= Nancy King (netball) =

New Zealand netball player

Nancy King was a netball player from New Zealand who played for her country on 12 occasions, including in the 1971 World Netball Championships. More recently, she has worked in New Zealand and Australia, and has been a human rights and social justice advocate.

==Early life==
Nancy King (née Carroll) came from Makarewa, a small community north of Invercargill in the south of New Zealand's South Island. She attended Makarewa School from 1949 until 1955 before moving to Southland Girls' High School in Invercargill until 1958.

==Netball career==
King played netball for her school but was allowed to reserve Saturdays to play for the Makarewa Club.
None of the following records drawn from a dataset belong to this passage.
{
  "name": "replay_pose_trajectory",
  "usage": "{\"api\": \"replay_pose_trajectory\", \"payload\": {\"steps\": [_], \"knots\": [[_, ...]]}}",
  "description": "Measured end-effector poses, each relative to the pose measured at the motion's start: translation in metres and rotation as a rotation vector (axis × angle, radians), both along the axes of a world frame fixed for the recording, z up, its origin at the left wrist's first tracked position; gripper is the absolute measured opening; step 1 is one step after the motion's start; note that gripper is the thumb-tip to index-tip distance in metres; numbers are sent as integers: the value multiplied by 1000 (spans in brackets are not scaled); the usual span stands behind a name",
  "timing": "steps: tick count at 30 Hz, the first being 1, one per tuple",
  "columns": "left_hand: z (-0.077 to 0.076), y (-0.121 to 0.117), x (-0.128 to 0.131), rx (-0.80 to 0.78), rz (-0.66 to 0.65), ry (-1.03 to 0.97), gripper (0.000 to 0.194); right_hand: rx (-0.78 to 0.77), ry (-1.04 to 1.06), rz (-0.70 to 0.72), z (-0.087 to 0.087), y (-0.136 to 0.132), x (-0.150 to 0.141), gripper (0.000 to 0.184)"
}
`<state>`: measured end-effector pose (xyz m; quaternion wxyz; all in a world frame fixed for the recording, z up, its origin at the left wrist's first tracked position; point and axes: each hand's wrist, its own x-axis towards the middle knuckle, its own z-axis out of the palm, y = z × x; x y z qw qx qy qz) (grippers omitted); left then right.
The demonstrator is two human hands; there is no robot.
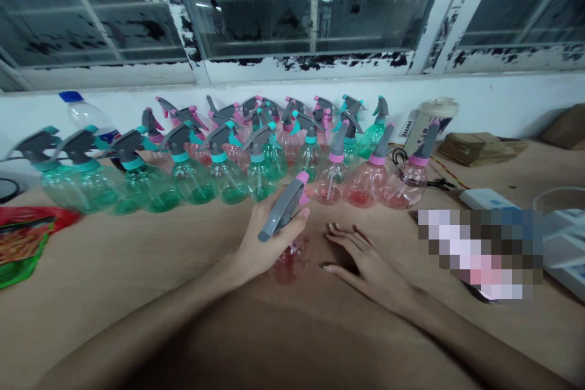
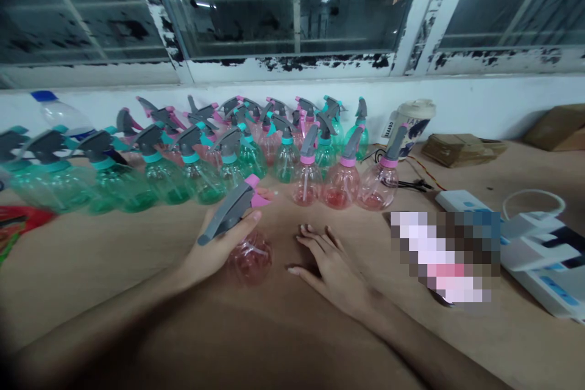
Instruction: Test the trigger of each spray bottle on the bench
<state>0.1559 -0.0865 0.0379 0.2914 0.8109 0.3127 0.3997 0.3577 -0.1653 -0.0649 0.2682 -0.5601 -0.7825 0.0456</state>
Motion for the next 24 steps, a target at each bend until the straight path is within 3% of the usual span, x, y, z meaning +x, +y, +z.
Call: {"api": "replay_pose_trajectory", "payload": {"steps": [24], "knots": [[3, -2, 4, -16, -2, -38, 13, 23, -10, 5, -1, 0, 1, 46]]}}
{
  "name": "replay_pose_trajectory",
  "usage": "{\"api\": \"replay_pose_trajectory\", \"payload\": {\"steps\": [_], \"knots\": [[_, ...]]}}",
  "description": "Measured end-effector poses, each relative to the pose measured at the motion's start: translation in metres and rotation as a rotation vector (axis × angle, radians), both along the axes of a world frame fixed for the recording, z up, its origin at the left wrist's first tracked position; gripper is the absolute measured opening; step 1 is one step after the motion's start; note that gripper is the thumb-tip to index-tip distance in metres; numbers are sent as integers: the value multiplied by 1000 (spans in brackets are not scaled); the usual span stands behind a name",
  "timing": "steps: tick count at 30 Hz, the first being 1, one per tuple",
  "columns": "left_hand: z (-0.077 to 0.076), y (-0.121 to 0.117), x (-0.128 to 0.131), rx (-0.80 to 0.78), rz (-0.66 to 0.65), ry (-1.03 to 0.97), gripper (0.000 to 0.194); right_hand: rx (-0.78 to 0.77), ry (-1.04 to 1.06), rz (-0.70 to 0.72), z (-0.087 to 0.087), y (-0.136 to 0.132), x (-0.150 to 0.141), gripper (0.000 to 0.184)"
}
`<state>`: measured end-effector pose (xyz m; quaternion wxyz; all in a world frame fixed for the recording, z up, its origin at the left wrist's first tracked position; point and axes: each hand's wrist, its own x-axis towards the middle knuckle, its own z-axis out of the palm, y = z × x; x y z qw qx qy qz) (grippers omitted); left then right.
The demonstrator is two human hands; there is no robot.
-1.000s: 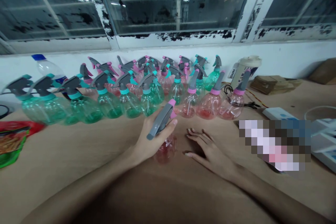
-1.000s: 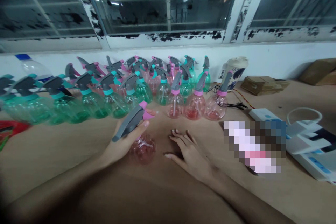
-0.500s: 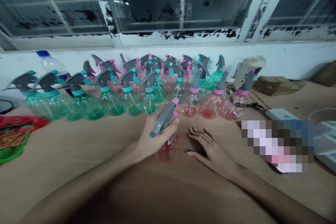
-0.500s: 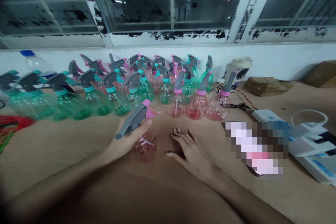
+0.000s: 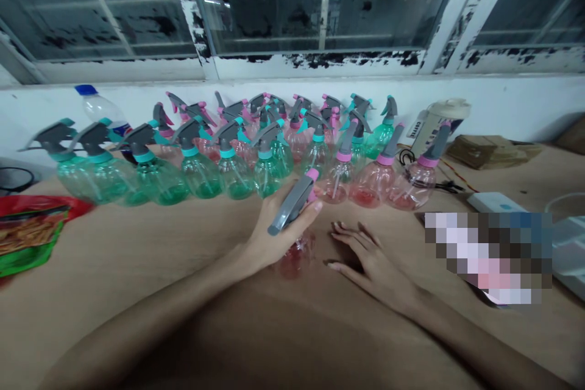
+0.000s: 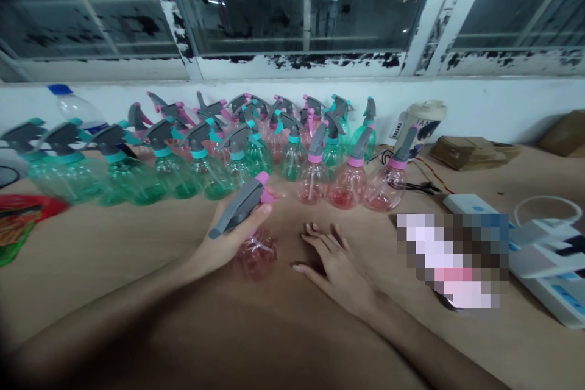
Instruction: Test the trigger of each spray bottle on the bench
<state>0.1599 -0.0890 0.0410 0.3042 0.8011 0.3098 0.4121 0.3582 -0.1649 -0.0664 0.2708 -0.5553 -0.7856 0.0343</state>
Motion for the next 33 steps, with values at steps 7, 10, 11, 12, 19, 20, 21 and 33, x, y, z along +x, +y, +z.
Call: {"api": "replay_pose_trajectory", "payload": {"steps": [7, 10, 11, 12, 19, 20, 21, 33], "knots": [[-5, -2, -1, 31, 67, -11, 13, -4, -9, -1, 1, 0, -1, 46], [-5, 0, -1, 39, 36, -5, 10, -5, -13, 1, 1, 0, 0, 46], [-6, 0, -1, 35, 19, -2, 10, -7, -15, 1, 1, 0, 0, 46], [-6, 1, -1, 31, 6, 0, 10, -8, -17, 1, 1, 0, 0, 46], [-2, 1, -1, 40, -7, 12, 16, -7, -16, -4, 1, 0, -1, 47], [-1, 1, -1, 36, -19, 11, 16, -6, -16, -5, 1, 0, 0, 47], [-1, 1, -1, 32, -25, 12, 17, -6, -17, -3, 1, 0, 0, 47], [1, 3, 1, -55, -34, 16, 20, -15, -38, 4, 0, 1, 1, 47]]}}
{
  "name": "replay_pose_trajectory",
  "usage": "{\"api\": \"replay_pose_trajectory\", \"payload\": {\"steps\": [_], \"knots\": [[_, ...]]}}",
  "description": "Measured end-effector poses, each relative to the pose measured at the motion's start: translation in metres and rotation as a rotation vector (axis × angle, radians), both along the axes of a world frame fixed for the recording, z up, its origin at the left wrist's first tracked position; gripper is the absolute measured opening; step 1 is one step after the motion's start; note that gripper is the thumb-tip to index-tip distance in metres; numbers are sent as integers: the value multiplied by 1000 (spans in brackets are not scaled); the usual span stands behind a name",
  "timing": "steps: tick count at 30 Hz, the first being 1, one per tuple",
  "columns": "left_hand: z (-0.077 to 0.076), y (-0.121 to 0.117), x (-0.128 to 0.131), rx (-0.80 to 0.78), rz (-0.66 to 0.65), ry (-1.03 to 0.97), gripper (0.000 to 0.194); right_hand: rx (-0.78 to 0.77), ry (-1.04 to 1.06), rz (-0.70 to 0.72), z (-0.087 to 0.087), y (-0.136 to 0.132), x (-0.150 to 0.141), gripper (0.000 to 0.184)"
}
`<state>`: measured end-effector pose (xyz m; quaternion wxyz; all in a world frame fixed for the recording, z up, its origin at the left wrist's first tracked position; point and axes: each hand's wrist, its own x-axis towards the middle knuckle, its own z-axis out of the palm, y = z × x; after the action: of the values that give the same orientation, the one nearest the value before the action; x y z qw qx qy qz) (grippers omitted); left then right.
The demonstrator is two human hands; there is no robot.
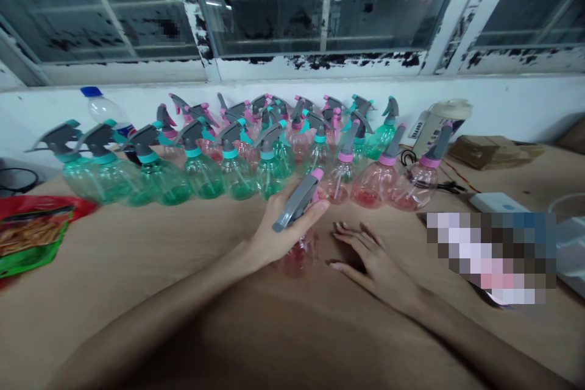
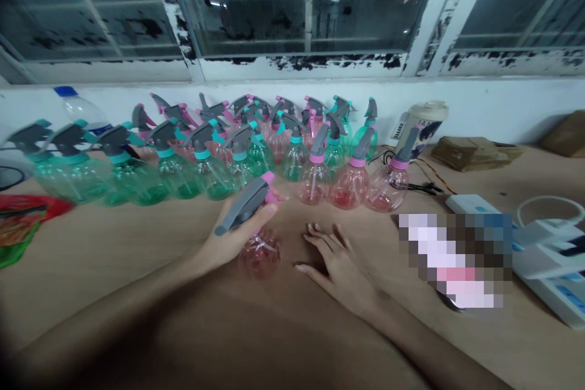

She was selected to play for the Southland region in 1956, at the age of 15. In the mid-1960s she moved to Australia and was selected to play for New South Wales between 1965 and 1967. Returning to New Zealand, she played for the Wellington club in 1968 and 1969. She had the distinction of playing for both the North Island and the South Island and captaining them both. In 1969 she was selected to play for the New Zealand national netball team, first in matches against Australia and then in the 1971 World Netball Championships. New Zealand came second to Australia.

==Later life==
King worked in both New Zealand and Australia as a communications training expert. She worked for the Australian Associated Press and also lived briefly in Mexico City. She obtained a diploma in teaching and learning from the Christchurch College of Education (now part of the University of Canterbury) and a master's from the same college in 2005. In 2009 she was awarded a master's in peace and conflict studies from the University of Sydney. King has been a Liturgical Assistant at Christchurch Cathedral, a TV panellist, and a community radio broadcaster. She has also been active with organizations concerned with human rights and social justice. Between 2011 and 2013 she worked in Darwin in Australia's Northern Territory on government relations.

==Personal life==
King married Terry King. They had three children.